Come Jonathan quando chiuse le ali e si buttò giù in picchiata, il mio sguardo si tuffò giù dal seno e volò in caduta libera fino ad aggrapparsi fortunosamente a quel pube non completamente depilato. E là rimase.
“Dimmelo. Cosa cambia fra Lessi e Leggetti? Te lo dico io cosa cambia: nulla! Tranne voi e la vostra stupida grammatica. La rappresentazione della vostra ipocrisia. Fingete di guardare ai contenuti, ma con la grammatica uccidete la libertà.”
“Libertà di parola, intendi?”
“No, libertà di espressione, idiota”.
Si rivestì ed andò a sedersi di nuovo sotto la finestra.

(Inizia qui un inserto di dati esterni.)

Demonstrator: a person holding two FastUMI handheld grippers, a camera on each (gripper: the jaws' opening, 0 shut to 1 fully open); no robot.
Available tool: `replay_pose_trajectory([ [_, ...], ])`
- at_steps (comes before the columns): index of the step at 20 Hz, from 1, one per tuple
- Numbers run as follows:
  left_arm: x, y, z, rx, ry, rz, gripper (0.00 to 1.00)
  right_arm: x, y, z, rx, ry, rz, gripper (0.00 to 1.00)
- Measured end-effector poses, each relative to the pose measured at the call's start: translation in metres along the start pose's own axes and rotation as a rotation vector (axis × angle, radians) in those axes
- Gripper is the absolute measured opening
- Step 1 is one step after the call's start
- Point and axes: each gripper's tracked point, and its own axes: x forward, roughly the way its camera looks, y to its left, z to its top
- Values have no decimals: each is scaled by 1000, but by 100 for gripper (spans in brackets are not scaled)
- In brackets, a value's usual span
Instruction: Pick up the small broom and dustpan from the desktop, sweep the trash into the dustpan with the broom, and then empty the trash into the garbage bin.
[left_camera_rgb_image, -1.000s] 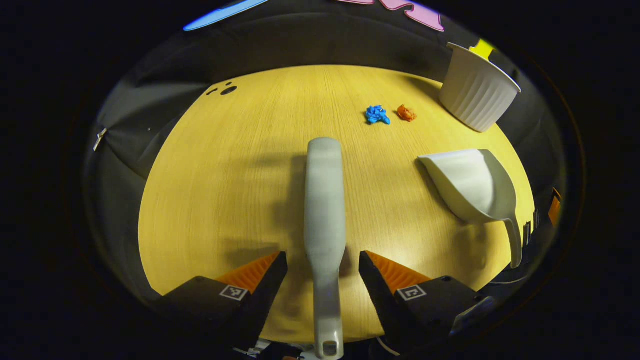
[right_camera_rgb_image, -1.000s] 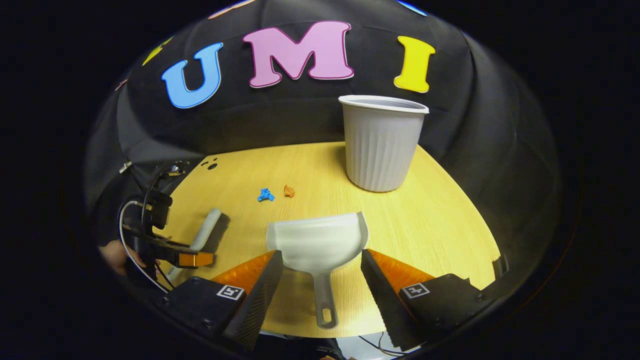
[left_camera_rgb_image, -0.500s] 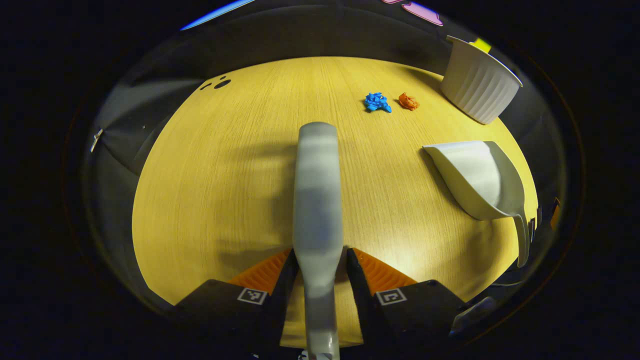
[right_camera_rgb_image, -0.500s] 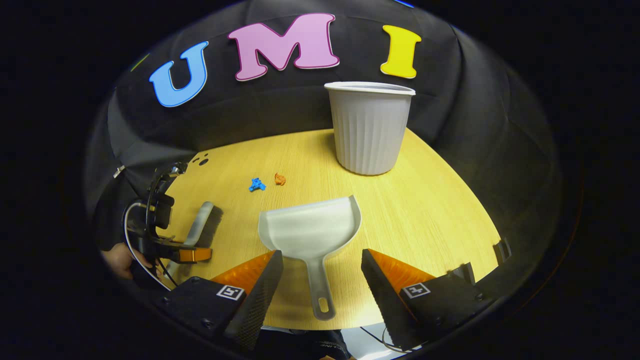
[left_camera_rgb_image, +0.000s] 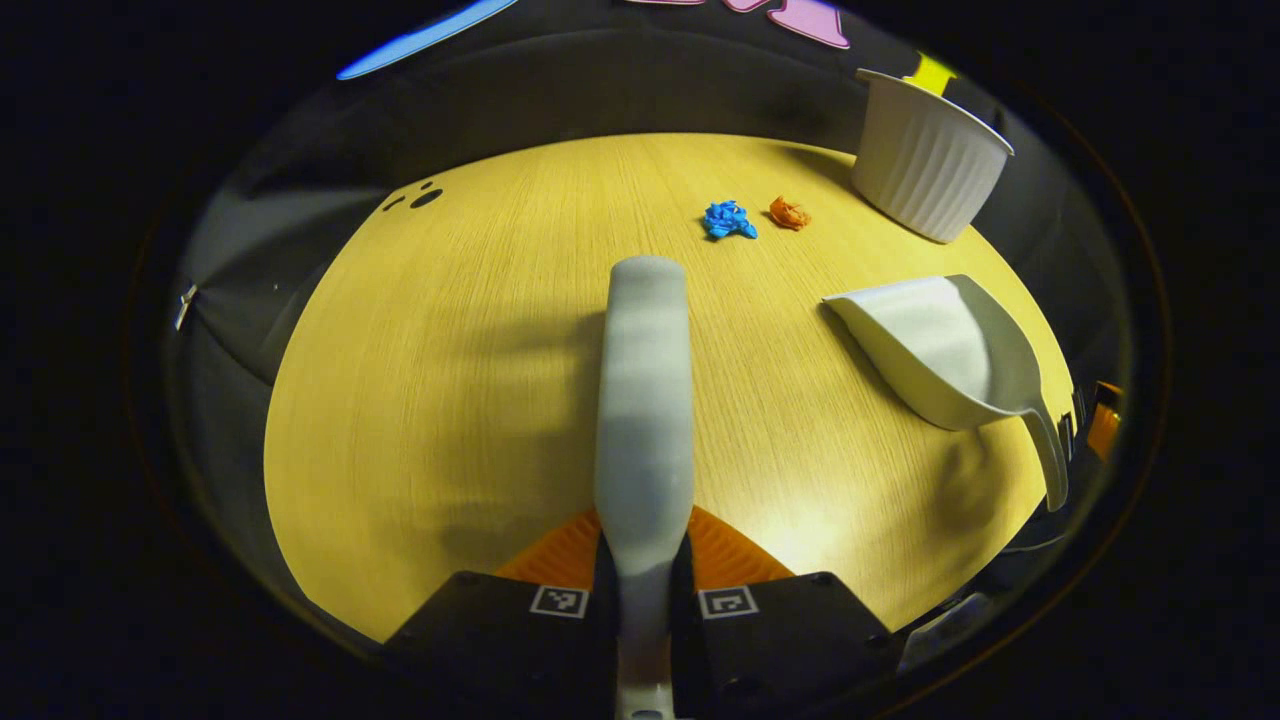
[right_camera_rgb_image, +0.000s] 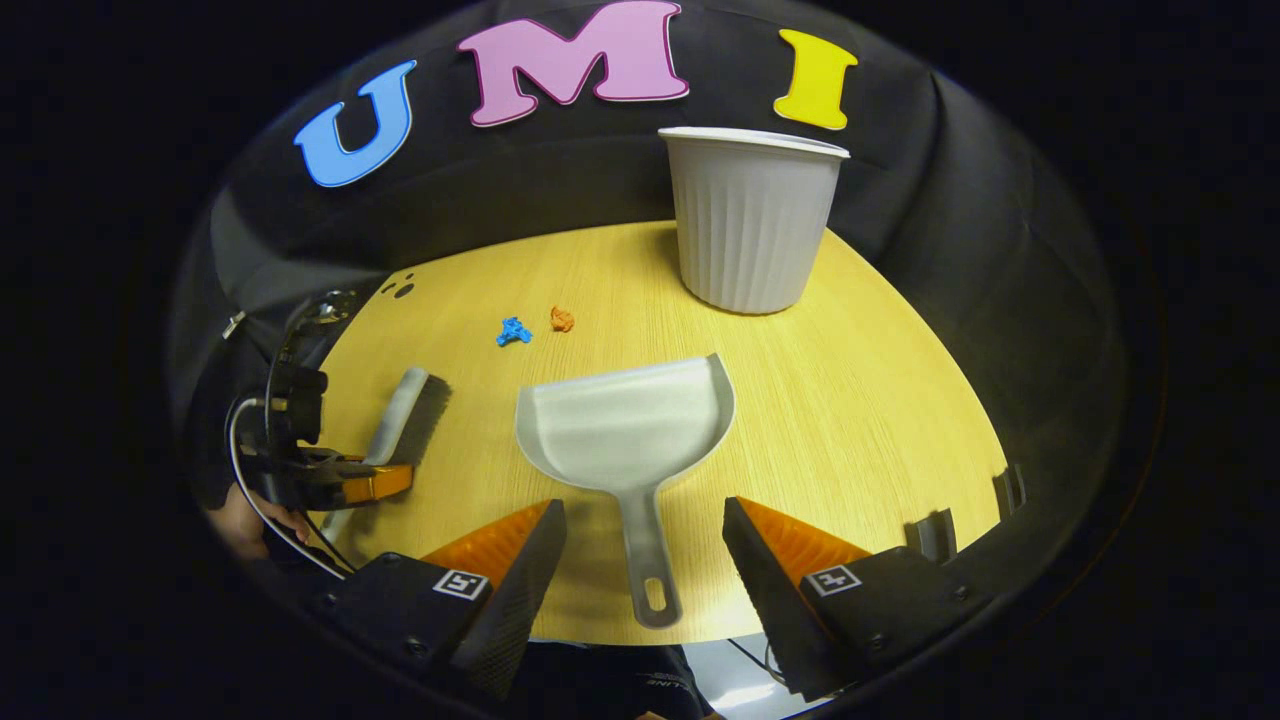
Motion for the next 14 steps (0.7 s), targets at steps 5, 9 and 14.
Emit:
replay_pose_trajectory([
  [5, -25, 9, -9, -97, -74, -16, 25, 12, -7, -10, 9, 83, -40, 98],
  [9, -48, 22, -24, -118, -88, 4, 25, 33, -4, -28, 54, 195, -29, 98],
  [14, -64, 36, -45, -188, -83, 38, 25, 68, -13, -47, 24, 290, -67, 99],
])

Le gambe piegate e le braccia attorno. La guancia appoggiata sulle ginocchia. Nella penombra della stanza una fetta sottile di luce le carezzava i capelli disegnando un riflesso castano.
leggettiultima modifica: 2020-04-15T17:08:47+02:00da arienpassant

5 pensieri riguardo “leggetti”

  1. Bel post, d’altronde per una persona che non ha peli sulla lingua, è molto. Volevo ringraziarti per il tuo passaggio nel mio umile blog, soffermandoti sul mio post che tratta la storia di Nasrin, Avvocato, iraniana, condannata a 33 anni di carcere e a 148 frustate solo per aver difeso i giusti diritti , difensore dei diritti umani, ma vado oltre, sei riuscito a farmi “rivedere” la condizione tra la donna orientale e la donna occidentale, e di questo ti ringrazio!
    Volevo solo farti sapere che è piacevole discutere, scambiare messaggi, opinioni con gente intelligente, nonché preparata, e questa piattaforma, ahimè, lascia a desiderare. Un grazie di cuore, alla prossima Nina.

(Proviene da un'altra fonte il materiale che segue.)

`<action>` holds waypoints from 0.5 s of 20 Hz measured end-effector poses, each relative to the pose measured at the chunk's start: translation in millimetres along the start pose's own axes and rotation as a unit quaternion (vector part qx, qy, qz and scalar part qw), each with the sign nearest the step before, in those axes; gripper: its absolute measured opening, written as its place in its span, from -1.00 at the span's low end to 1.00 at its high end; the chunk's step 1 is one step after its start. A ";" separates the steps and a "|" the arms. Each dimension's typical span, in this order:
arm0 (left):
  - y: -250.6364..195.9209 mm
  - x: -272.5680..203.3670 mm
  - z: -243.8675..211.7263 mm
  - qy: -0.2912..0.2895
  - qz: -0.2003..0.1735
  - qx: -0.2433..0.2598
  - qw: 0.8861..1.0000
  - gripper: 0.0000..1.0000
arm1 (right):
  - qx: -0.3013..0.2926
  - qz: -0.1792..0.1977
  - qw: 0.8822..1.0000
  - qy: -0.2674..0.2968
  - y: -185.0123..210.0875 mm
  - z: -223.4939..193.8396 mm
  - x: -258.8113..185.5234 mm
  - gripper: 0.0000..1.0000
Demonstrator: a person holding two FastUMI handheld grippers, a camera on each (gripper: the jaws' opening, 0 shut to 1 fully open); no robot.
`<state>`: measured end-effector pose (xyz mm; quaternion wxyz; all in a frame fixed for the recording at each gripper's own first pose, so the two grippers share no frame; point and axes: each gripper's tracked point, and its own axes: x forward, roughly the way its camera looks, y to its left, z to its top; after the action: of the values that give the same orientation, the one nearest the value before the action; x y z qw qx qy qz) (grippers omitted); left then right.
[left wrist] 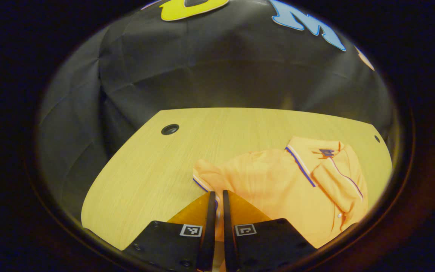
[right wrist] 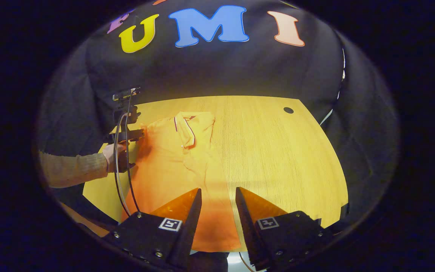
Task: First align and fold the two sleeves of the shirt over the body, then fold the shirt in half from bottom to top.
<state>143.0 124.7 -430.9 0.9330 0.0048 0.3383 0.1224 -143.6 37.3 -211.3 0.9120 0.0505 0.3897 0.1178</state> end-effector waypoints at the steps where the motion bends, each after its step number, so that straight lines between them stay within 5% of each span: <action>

  2. Ti ringrazio, e sono contento di averti proposto anche un’altra prospettiva perché, da maschio, mi piacerebbe che la donna, dovendo affrontare una scalata ingiusta per conquistarsi lo spazio che le competerebbe nel diritto, non commetta l’errore di distinguere la sua condizione fra il “privilegio” di essere occidentale rispetto a quello di un certo oriente. Il maschio potrebbe approfittarne dicendo: “di cosa ti lamenti, in occidente, almeno, non ti frustiamo”. Io però so della frustrazione di donne che devono lasciare il lavoro dopo una gravidanza solo perché non ci sono asili nido a sufficienza; di donne che se non la danno, quando non perdono il lavoro, si giocano comunque la carriera; di donne che a parità di mansioni percepiscono il 20/30% in meno del maschio. Di certo rispetto alle “frustate”, la erre in più non esprime a sufficienza quanta sofferenza, dolore ed umiliazione c’è nel sentirsi “frust(r)ate”.
    Ciao 🙂

  3. Quando ho scelto questa foto ho immaginato il dialogo fra loro due. L’abitino doveva essere in tessuto morbido e leggerissimo e glielo aveva imposto lui così come le aveva imposto la posizione dal busto in giù, l’altra metà del corpo, fai tu Kim. Ora, prima dello scatto consentimi solo di sistemare io il tessuto fra le tue gambe. Tranquilla, cercherò di non sfiorartela nemmeno.
    “Se è importante, fai pure”, rispose Kim.
    Sistemato il tutto, Newton pregò Kim, di cambiare come meglio credesse la posizione delle braccia, quella del viso e le espressioni, ma di non muovere di un millimetro quella delle gambe. Non essendoci uno specchio, Kim poté vedere il risultato solo dopo che Newton aveva stampato i vari scatti e gli disse:
    “Ecco, ora comprendo tutta quella cura nel sistemarmi la piega. Sei davvero un grande fotografo, ma anche un porco”, e gli sorrise.